• [WHAT YOU WILL DO] Read the lines below. Copy out any that hold the string "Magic".

Dataset items
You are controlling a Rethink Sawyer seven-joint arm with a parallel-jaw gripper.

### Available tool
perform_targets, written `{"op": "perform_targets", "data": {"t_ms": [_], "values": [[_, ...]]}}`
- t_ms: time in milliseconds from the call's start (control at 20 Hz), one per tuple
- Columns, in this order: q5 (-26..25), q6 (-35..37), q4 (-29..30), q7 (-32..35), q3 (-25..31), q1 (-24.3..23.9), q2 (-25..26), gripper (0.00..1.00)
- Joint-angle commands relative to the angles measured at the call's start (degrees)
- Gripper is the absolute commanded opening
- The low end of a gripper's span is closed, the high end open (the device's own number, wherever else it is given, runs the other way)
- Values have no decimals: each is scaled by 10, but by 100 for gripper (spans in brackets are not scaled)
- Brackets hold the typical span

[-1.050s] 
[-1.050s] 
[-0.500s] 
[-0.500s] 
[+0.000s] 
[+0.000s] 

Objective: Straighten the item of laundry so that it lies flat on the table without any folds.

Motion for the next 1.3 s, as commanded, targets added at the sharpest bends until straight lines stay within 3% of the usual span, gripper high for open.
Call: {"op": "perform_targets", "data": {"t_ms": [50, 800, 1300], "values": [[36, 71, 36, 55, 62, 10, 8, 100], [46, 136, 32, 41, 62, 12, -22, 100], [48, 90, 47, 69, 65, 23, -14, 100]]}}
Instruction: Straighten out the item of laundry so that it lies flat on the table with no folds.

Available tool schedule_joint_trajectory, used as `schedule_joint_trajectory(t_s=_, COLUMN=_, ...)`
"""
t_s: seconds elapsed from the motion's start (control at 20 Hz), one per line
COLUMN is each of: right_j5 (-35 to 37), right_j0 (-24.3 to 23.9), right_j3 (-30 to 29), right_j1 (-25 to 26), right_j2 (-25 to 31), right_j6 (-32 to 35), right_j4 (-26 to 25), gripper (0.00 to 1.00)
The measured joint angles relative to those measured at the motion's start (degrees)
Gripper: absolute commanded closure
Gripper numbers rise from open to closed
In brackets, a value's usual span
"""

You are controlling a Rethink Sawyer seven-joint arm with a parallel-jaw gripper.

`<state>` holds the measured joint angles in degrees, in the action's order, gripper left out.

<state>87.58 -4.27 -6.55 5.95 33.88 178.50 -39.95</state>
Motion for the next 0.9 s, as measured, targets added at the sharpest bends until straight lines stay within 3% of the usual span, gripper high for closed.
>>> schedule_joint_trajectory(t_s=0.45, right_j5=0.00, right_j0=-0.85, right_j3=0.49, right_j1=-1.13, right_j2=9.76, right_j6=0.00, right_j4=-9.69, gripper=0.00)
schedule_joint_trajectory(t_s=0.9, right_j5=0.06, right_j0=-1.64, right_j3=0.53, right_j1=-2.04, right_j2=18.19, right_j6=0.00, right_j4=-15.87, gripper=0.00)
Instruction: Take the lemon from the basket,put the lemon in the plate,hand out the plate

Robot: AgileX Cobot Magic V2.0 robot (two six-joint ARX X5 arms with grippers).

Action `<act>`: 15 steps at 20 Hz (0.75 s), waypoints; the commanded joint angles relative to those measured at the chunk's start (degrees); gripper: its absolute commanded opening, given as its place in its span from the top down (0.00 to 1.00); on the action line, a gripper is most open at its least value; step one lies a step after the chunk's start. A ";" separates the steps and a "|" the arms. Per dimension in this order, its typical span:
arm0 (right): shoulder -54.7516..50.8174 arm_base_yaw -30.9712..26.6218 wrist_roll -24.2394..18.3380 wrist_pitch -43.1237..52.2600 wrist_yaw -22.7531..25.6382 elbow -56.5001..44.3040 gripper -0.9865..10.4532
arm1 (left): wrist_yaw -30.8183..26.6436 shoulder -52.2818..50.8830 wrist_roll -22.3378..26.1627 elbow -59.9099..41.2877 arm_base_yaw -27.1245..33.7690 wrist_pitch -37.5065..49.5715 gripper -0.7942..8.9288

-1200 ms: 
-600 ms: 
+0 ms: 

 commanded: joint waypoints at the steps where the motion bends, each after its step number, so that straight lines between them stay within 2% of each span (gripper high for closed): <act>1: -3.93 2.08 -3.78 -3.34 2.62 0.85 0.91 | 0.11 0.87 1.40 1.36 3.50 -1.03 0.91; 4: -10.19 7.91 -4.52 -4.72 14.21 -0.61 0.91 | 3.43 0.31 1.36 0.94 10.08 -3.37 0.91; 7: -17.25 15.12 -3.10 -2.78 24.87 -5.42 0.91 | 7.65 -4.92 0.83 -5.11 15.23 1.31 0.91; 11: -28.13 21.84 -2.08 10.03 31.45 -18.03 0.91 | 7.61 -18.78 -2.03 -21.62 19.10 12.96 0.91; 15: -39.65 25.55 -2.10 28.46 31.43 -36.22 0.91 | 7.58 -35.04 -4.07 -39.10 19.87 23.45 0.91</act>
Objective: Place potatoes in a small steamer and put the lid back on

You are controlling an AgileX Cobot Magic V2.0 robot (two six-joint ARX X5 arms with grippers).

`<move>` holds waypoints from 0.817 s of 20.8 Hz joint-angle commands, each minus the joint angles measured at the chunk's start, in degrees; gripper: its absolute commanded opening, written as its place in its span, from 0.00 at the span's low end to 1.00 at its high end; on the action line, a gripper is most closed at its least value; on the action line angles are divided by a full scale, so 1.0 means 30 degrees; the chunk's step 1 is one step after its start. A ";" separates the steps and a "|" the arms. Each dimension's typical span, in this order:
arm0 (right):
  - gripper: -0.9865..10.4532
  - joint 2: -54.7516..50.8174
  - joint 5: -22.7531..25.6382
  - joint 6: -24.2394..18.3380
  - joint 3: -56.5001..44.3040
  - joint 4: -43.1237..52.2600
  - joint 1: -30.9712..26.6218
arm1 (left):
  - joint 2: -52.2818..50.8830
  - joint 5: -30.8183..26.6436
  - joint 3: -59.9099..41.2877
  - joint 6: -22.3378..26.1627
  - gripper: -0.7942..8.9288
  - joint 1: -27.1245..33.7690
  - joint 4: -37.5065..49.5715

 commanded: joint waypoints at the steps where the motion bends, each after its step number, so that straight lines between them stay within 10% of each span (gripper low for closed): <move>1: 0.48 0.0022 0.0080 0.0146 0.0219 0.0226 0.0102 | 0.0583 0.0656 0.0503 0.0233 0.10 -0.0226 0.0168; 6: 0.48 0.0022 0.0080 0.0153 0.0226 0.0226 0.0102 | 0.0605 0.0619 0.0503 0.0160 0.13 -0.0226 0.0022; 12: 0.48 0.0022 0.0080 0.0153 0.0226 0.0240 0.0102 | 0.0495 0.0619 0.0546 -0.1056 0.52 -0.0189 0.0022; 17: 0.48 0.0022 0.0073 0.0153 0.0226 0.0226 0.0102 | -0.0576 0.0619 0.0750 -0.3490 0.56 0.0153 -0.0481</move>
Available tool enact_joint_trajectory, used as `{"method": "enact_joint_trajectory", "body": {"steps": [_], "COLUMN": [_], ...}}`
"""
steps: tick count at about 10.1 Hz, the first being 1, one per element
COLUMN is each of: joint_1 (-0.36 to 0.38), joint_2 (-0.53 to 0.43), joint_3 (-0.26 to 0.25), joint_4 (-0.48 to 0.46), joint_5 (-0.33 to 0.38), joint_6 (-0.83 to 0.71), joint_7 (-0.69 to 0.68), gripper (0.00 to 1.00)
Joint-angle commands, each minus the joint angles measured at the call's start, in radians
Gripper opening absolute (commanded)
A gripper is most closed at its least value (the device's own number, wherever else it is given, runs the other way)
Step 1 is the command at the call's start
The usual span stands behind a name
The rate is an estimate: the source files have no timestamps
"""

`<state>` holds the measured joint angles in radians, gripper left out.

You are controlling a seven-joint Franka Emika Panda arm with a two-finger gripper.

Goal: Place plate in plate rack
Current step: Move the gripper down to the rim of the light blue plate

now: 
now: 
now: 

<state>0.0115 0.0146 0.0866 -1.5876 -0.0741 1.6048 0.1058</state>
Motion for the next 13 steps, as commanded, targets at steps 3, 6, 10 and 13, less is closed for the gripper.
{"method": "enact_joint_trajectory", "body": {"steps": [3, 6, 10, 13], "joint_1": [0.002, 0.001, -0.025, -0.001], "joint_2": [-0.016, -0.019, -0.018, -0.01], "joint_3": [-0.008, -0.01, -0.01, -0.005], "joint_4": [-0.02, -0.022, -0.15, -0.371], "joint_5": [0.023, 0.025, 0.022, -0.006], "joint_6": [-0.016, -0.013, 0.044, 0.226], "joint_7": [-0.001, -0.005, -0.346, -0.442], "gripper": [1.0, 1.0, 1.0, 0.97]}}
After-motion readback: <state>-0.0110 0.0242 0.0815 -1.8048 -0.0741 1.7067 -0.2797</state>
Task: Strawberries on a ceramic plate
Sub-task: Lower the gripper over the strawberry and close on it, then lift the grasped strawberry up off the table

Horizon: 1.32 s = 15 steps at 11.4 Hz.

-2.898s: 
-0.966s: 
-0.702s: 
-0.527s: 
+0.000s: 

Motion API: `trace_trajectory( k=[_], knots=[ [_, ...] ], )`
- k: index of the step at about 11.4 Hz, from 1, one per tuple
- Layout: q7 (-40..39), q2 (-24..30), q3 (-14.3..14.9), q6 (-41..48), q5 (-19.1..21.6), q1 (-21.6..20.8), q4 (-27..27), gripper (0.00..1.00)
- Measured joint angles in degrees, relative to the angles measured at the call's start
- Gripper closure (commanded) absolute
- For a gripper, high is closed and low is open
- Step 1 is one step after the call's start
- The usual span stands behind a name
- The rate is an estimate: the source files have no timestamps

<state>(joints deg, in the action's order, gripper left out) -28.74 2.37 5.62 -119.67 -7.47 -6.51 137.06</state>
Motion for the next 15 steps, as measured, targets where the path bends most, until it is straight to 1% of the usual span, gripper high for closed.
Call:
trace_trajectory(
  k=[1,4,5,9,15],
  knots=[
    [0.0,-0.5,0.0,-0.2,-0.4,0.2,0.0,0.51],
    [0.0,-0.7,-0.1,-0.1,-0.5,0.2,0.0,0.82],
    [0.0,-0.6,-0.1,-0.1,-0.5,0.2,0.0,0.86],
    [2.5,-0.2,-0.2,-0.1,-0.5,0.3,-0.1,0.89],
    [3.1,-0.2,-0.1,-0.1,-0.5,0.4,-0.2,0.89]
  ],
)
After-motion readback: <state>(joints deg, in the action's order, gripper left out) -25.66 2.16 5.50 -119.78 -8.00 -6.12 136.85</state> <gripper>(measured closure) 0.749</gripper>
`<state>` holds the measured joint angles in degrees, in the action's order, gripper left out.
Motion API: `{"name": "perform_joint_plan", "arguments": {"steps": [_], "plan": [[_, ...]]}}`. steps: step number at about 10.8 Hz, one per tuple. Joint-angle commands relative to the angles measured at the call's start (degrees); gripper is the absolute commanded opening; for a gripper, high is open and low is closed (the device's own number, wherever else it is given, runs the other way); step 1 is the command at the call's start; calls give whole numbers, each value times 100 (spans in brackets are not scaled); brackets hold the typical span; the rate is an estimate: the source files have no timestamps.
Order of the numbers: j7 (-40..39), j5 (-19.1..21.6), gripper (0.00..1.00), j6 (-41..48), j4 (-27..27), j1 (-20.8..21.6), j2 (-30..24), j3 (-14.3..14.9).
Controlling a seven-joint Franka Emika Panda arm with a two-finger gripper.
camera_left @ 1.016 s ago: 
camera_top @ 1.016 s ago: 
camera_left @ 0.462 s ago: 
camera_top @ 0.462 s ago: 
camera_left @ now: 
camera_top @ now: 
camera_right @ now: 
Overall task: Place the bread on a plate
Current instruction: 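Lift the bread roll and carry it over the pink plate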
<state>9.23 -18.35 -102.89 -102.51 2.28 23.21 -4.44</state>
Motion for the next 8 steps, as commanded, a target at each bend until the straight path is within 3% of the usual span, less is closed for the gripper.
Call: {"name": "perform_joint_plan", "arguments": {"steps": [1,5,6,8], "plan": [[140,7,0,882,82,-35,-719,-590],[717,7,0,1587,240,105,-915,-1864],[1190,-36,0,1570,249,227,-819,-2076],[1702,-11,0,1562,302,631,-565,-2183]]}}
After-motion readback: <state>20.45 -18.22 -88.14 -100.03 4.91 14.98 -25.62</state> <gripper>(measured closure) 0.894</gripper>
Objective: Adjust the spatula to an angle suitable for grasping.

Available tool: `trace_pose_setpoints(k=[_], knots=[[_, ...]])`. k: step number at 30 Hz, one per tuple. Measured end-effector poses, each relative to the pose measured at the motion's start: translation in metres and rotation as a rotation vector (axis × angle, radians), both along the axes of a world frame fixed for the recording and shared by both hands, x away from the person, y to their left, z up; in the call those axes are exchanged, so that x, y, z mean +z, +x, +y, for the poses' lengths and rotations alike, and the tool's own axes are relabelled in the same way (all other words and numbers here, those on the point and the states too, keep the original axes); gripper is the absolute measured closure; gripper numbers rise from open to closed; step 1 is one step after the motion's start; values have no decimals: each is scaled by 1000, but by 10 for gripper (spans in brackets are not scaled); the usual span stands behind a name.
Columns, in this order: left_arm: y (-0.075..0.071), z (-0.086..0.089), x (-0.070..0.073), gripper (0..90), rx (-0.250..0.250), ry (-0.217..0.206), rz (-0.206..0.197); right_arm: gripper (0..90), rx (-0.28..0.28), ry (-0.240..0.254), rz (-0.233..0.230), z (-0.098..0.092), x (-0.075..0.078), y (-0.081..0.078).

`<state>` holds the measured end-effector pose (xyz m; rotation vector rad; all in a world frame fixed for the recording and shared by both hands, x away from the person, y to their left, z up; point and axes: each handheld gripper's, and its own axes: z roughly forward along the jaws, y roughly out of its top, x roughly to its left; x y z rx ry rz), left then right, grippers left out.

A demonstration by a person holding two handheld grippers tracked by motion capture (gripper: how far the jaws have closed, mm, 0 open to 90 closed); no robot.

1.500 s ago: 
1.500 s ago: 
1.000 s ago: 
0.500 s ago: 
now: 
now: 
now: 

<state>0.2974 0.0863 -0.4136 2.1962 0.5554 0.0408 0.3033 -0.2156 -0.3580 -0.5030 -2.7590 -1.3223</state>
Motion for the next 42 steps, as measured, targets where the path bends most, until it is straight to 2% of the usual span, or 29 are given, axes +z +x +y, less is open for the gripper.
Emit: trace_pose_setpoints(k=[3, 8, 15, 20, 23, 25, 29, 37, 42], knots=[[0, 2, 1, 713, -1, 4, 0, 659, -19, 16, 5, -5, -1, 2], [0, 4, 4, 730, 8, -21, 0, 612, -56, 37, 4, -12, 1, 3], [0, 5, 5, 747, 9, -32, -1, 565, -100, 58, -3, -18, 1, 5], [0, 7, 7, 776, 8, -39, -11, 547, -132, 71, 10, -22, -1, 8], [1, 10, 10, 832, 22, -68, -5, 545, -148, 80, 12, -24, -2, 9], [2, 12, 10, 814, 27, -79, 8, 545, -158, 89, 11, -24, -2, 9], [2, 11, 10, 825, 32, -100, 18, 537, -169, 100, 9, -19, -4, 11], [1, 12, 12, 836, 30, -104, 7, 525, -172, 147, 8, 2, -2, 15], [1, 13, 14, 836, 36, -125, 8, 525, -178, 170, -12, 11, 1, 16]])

• [RESPONSE]
Robot: AgileX Cobot Magic V2.0 robot (two six-joint ARX X5 arms with grippers).
You are controlling an AgileX Cobot Magic V2.0 robot (two six-joint ARX X5 arms with grippers).

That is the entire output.